The SARS-CoV-2 virus responsible for the current COVID-19 pandemic affecting the entire globe seems to have come about from a probable recombination of viruses from two different animal species, one of which is subject to illegal hunting or trade. So, as with numerous other emerging diseases that affect humans, this is a zoonosis, i.e. an infection of animal origin. In intertropical zones which are home to a wide concentration of biological diversity and where societies are still very vulnerable, some human populations are now faced with new health threats from wildlife. By cutting down trees to develop crop and livestock farming, those same communities come into contact with the microbial cycles found in large-scale forest biomes.
For all those reasons, researchers analysed 565 scientific papers that used the terms "forest," "deforestation" and "emerging infectious disease" in their titles and abstracts. They found that only 165 of them actually dealt with the relationships between forests, deforestation and emerging diseases that could provide useful information to the current debate. But how to account for such a gap? The scientists then studied the results in greater detail and concluded that a very large number of the papers actually dealt with an often tiny portion of the infectious cycle, i.e. solely with vector insects or reservoir animals, but much less frequently with their interactions with viruses, bacteria or protozoa. In addition, the vast majority of the articles did not discuss any connections with human cases. In the end, the topic of "forests, deforestation and emerging diseases" was rarely broached, even if a large number of papers stated that in their titles or abstracts. These researchers also noted a taxonomic bias in the articles since a large number of papers had to do with Lyme disease or cutaneous leishmaniasis. Most also referred to work in North America and in Central or South America.

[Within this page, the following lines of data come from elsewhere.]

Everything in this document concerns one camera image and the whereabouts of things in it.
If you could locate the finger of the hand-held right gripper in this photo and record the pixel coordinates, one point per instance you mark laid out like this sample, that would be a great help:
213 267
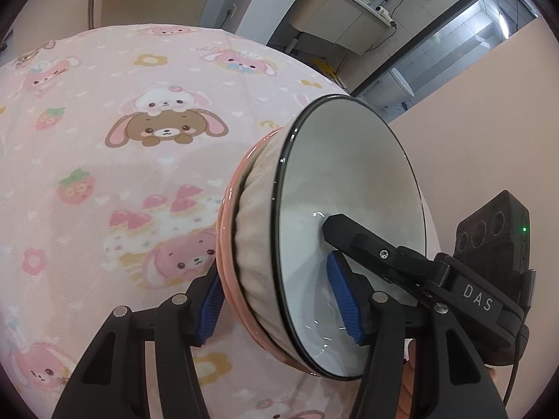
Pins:
362 240

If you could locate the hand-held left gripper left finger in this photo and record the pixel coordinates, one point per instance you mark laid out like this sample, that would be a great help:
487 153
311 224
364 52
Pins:
212 314

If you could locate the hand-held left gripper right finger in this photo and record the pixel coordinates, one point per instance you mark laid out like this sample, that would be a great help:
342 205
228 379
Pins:
345 301

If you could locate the beige bowl black rim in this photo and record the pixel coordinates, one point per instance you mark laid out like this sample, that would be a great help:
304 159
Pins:
349 174

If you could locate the person's right hand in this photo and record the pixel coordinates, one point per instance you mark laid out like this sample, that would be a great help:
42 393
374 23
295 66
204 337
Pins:
410 379

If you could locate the white bathroom fixture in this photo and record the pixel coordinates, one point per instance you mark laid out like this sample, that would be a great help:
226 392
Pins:
399 80

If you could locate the pink printed tablecloth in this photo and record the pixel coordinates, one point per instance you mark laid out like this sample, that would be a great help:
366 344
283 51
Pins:
109 183

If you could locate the yellow object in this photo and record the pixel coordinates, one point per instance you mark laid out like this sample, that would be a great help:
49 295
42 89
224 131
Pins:
326 67

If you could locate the beige vanity cabinet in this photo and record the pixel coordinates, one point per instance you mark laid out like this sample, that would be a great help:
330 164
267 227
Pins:
332 17

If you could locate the white hair dryer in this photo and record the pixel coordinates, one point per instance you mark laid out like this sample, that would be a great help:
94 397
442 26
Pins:
382 10

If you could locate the black door frame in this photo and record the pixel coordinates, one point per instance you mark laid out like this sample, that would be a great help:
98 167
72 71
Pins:
436 25

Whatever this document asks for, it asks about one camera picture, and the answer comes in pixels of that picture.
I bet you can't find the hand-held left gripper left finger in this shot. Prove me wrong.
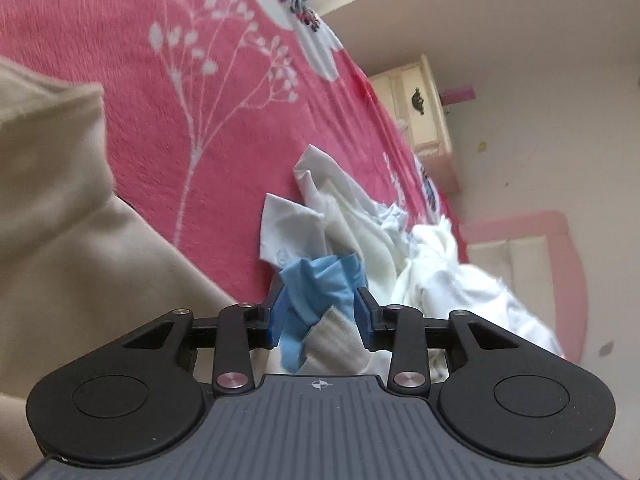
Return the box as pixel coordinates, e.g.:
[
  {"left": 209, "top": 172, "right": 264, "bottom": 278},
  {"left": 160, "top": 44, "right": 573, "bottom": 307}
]
[{"left": 123, "top": 283, "right": 290, "bottom": 395}]

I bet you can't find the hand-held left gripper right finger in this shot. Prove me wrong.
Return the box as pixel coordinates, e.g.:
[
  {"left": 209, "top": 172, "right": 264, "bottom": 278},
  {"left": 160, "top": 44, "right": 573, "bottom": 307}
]
[{"left": 352, "top": 286, "right": 518, "bottom": 395}]

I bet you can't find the cream ribbed cuff garment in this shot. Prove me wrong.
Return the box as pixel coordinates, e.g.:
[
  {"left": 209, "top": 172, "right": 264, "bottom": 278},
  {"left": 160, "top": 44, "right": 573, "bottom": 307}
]
[{"left": 300, "top": 309, "right": 364, "bottom": 374}]

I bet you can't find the blue garment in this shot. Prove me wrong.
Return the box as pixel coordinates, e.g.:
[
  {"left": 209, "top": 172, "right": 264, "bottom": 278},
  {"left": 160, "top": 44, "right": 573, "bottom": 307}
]
[{"left": 277, "top": 254, "right": 368, "bottom": 373}]

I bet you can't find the beige jacket with black trim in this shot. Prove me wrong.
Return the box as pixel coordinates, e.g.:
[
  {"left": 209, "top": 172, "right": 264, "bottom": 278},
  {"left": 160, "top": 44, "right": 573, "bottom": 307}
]
[{"left": 0, "top": 57, "right": 273, "bottom": 480}]

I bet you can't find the white clothes heap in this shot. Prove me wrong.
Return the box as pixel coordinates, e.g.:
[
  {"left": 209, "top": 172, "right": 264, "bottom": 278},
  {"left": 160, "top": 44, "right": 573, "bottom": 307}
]
[{"left": 259, "top": 145, "right": 566, "bottom": 376}]

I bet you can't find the pink framed headboard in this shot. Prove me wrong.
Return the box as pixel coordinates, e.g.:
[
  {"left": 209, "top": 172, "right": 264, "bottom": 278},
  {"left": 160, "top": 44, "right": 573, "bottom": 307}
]
[{"left": 460, "top": 210, "right": 588, "bottom": 366}]

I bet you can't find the cream nightstand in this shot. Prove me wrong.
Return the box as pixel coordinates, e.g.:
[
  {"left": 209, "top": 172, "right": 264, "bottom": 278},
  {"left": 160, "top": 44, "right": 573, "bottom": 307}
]
[{"left": 367, "top": 54, "right": 461, "bottom": 193}]

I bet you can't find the pink floral blanket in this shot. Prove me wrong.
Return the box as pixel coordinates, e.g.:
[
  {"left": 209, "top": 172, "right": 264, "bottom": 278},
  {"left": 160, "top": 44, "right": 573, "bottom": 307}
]
[{"left": 0, "top": 0, "right": 468, "bottom": 311}]

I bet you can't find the pink box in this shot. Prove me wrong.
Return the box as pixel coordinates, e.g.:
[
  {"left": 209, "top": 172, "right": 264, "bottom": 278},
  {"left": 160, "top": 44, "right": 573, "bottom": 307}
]
[{"left": 440, "top": 86, "right": 476, "bottom": 106}]

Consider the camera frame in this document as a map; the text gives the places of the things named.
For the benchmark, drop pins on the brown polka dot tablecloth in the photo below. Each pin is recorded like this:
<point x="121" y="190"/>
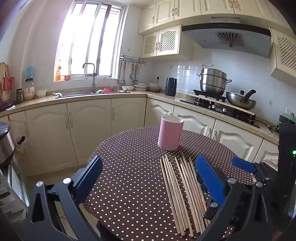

This type of analytical review, now called "research on research," is vital to getting an objective, fact-based overview to guide research in the best way possible. The example discussed here really illustrates the importance of this type of study and highlights the fact that most studies still deal with complex topics in a very sectoral manner even when they have an initial OneHealth approach. Above and beyond that, this study demonstrates the need to broaden our knowledge of the emergence of human infectious diseases and their transmission by taking better account of environmental, and even, anthropological-sociological, economic and political components.